Your goal: Look through the records and copy each line with the string "Query" in it.

═══ Data shown ═══

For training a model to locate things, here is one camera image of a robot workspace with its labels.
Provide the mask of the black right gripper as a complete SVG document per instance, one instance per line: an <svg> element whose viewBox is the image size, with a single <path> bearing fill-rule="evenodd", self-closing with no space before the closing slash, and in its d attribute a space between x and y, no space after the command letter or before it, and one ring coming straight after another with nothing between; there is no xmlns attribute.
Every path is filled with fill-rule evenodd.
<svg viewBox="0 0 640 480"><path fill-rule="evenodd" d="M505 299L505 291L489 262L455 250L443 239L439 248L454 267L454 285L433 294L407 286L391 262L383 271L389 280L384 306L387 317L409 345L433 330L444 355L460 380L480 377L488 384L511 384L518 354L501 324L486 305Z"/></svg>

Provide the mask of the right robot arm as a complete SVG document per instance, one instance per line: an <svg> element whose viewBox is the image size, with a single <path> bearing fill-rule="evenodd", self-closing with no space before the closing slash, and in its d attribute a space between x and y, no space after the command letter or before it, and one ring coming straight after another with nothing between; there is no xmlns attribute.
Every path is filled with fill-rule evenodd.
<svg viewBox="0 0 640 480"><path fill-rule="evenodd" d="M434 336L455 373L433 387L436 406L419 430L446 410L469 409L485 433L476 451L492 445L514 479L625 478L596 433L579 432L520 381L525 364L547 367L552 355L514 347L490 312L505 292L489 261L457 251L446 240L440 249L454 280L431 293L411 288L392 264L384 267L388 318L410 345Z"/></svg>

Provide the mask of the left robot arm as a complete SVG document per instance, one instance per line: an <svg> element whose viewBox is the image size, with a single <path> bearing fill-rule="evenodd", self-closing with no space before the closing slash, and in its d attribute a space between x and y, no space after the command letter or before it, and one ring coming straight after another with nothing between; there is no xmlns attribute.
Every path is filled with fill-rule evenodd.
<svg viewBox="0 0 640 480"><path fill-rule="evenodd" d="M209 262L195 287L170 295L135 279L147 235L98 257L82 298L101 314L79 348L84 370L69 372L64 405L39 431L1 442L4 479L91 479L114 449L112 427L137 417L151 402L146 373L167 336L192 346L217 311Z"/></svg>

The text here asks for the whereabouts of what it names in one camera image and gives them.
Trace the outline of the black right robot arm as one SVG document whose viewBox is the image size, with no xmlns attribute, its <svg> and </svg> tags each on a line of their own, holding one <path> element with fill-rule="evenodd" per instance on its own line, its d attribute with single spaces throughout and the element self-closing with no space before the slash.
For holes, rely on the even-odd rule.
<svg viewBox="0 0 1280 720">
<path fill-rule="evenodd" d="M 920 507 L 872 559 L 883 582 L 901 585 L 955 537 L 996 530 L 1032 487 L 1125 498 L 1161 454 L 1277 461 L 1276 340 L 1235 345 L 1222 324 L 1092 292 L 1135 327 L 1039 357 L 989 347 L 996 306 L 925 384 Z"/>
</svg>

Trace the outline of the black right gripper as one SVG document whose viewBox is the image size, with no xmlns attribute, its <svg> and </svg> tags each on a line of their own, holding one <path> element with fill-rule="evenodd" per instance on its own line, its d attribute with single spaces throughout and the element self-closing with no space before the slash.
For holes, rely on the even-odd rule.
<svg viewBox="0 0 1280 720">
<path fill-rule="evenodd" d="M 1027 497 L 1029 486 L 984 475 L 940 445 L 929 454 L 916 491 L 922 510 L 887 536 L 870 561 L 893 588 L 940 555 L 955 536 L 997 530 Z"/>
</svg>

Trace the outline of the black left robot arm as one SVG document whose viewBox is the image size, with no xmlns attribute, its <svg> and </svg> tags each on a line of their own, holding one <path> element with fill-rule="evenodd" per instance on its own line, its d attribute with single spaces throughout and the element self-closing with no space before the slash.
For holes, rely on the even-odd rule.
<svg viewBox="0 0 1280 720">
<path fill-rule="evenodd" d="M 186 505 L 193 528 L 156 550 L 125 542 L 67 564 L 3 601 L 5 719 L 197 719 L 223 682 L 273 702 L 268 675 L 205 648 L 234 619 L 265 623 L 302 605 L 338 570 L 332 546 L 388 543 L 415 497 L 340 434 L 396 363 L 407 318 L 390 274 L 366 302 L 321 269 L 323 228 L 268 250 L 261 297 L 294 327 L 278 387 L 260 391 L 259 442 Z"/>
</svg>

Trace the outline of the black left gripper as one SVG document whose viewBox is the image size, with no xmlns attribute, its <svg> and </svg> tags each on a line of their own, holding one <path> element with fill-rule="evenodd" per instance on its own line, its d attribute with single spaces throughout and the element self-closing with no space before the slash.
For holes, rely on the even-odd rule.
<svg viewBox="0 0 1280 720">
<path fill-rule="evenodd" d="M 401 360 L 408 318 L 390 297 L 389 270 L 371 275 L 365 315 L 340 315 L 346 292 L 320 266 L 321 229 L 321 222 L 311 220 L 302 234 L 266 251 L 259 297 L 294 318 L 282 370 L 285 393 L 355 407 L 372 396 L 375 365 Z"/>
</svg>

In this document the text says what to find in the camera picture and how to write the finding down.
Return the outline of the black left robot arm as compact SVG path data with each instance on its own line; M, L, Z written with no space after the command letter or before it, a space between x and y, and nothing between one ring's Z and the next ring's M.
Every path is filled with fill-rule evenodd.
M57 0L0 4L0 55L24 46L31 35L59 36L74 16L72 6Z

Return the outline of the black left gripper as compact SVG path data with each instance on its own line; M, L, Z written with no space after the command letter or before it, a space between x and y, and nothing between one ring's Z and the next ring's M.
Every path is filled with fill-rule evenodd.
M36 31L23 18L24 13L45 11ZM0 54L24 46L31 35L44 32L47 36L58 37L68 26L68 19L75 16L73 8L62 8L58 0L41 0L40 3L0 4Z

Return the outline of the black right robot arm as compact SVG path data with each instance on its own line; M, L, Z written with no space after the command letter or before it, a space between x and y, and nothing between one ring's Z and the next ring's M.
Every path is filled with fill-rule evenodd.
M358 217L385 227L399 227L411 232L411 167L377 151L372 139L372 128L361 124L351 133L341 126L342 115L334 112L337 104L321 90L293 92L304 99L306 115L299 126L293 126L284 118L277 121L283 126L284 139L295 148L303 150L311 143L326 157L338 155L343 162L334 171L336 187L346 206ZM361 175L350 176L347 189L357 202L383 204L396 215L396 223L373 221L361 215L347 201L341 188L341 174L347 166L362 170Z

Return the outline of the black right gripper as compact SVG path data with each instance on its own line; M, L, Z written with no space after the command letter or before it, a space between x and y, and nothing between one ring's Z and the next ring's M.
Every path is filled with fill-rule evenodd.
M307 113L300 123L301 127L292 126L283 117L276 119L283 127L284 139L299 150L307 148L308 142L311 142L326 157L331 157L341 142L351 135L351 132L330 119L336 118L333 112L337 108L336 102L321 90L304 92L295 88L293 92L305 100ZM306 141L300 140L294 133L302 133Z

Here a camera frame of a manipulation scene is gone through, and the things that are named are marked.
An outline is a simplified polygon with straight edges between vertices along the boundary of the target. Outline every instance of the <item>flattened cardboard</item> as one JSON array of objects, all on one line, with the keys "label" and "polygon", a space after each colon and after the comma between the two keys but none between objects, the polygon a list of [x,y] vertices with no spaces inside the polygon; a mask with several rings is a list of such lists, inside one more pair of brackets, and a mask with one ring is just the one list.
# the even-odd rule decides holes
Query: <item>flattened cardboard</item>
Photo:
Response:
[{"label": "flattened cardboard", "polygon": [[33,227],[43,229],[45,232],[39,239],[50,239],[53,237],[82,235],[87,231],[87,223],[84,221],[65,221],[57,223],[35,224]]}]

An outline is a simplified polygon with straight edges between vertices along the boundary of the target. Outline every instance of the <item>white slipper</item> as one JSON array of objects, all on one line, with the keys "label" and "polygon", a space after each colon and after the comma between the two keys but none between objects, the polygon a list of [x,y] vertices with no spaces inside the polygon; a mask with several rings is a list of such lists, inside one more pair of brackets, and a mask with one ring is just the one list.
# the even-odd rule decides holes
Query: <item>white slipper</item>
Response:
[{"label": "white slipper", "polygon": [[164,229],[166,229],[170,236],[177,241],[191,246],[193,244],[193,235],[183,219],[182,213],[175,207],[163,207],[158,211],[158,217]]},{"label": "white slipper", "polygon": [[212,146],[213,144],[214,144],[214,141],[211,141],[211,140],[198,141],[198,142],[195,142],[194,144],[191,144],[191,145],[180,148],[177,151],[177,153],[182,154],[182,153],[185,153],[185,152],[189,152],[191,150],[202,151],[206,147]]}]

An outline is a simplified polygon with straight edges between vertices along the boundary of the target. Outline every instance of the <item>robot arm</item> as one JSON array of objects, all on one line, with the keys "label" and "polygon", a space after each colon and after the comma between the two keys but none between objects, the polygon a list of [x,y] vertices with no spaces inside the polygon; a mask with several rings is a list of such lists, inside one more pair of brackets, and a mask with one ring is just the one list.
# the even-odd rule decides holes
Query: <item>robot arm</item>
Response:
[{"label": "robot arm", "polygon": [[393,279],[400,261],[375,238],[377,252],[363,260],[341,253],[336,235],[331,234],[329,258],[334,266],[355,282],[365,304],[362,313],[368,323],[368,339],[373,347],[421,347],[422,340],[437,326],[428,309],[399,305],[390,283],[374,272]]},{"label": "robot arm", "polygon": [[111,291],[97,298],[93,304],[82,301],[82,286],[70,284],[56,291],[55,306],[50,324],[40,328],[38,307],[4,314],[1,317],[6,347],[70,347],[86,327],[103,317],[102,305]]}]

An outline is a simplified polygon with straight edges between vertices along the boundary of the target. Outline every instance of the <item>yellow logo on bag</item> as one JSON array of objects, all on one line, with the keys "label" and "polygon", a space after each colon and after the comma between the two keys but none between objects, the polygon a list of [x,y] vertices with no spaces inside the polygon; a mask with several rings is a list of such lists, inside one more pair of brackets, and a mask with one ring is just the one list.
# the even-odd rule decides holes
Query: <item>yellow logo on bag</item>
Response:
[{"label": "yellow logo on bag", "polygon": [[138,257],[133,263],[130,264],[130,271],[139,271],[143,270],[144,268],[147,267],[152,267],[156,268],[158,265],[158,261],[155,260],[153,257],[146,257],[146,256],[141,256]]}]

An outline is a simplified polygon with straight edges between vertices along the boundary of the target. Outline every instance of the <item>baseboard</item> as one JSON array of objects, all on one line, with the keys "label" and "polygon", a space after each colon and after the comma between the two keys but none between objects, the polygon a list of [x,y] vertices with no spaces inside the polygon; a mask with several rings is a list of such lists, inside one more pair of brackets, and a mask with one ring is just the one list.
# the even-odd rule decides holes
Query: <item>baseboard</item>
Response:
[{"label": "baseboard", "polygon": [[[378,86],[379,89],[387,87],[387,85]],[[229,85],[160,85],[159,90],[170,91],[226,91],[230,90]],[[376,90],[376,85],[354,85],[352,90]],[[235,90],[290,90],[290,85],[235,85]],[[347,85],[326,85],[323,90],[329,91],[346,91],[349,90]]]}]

═══

Response to the exercise:
Query: <item>flattened cardboard</item>
Query: <item>white slipper</item>
Query: <item>robot arm</item>
Query: <item>yellow logo on bag</item>
Query: <item>baseboard</item>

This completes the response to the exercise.